Subject: Fast ffs (was Re: Request for testers.)
To: None <cg110@york.ac.uk>
From: None <olly@muscat.co.uk>
List: port-arm32
Date: 04/22/1997 09:29:32
There's an obvious tweak -- use ANDS and NE to avoid the LDRB for ffs(0).
Here's a rewritten version with APCS register names:
ffs
; Standard trick to isolate bottom bit in a0 or 0 if a0 = 0 on entry
rsb a1, a0, #0
ands a0, a0, a1
; now a0 has at most one set bit, call this X
; if X = 0, all further instructions are skipped
orrne a0, a0, a0, lsl #4 ; a0 = X * 0x11
orrne a0, a0, a0, lsl #6 ; a0 = X * 0x451
rsbne a0, a0, a0, lsl #16 ; a0 = X * 0x0450fbaf
; now lookup in table indexed on top 6 bits of a0
adrne a2, ffs_table
ldrneb a0, [ a2, a0, lsr #26 ]
mov pc, lr
ffs_table
<64 byte table>
Now we're only using 32 entries in the table, which makes me wonder if we
can use a smaller table (mind you, this isn't going to make much difference
to the speed, perhaps a small improvement from better caching).

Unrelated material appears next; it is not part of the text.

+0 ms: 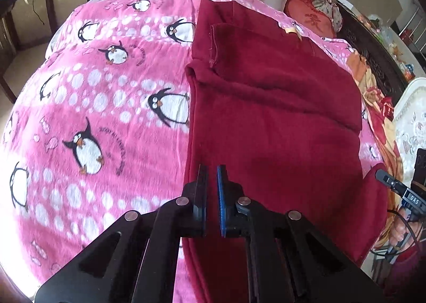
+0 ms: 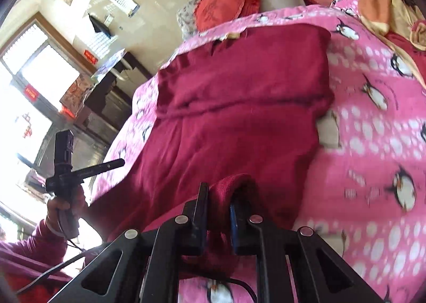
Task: Fold small clothes
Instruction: 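Grasp the hem with both tools and fold it up toward the collar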
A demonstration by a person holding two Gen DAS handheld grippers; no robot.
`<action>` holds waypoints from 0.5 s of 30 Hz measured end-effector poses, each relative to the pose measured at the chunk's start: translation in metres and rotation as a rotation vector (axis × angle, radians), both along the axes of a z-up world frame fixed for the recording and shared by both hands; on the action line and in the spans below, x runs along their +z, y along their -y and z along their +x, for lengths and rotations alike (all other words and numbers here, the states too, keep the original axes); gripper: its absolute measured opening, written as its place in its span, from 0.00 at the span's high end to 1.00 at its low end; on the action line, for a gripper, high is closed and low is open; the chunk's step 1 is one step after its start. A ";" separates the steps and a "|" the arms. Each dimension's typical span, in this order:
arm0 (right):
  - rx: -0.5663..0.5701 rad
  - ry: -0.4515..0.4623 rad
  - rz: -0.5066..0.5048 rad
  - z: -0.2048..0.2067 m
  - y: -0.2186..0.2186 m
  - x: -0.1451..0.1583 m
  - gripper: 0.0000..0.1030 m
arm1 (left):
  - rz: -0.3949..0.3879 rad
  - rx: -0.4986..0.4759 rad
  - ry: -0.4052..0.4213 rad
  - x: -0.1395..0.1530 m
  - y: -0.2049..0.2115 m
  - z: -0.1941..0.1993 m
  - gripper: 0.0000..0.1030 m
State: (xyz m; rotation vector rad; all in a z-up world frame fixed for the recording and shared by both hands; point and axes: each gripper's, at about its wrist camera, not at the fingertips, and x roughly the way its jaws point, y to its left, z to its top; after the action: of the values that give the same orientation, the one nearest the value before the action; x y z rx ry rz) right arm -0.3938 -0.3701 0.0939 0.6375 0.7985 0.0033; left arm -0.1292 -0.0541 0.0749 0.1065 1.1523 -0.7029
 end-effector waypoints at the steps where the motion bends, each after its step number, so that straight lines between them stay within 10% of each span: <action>1: -0.011 0.005 -0.004 0.007 0.003 0.002 0.89 | 0.003 0.001 -0.018 0.000 0.004 0.006 0.95; 7: 0.007 -0.004 -0.027 0.016 0.008 0.009 0.89 | -0.040 -0.015 -0.143 0.002 -0.018 -0.008 0.93; 12: -0.021 -0.033 0.020 0.008 0.017 -0.007 0.89 | -0.008 0.061 -0.253 -0.017 -0.060 -0.032 0.44; 15: -0.033 -0.031 0.045 0.003 0.019 -0.011 0.89 | -0.029 0.093 -0.329 -0.027 -0.073 -0.046 0.44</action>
State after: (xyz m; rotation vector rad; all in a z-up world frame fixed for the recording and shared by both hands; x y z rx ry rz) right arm -0.3911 -0.3890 0.0828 0.6946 0.8192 -0.0189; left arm -0.1748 0.0186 0.0481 -0.0906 1.4512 -0.6691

We can pack 0 ... 31 into the 32 bit value 0x07c564dd (there are probably
others possibilities -- I found this one easily enough).
In binary 00000111110001010110010011011101 then 0000 from shifting, and we
get each of 0 ... 31 exactly once by considering sets of 5 consecutive bits.
However, I can't see how to multiply by this value in <= 3 instructions.
Looking at factors of the form 2^n +/- 1 we have 1025, 63, 15, 9, 7, 5, 3
(not all at once), but there's also a prime factor of 673 (1010100001 in
binary).
Cheers,
Olly
--
Usenet is not for answering questions but for questioning answers.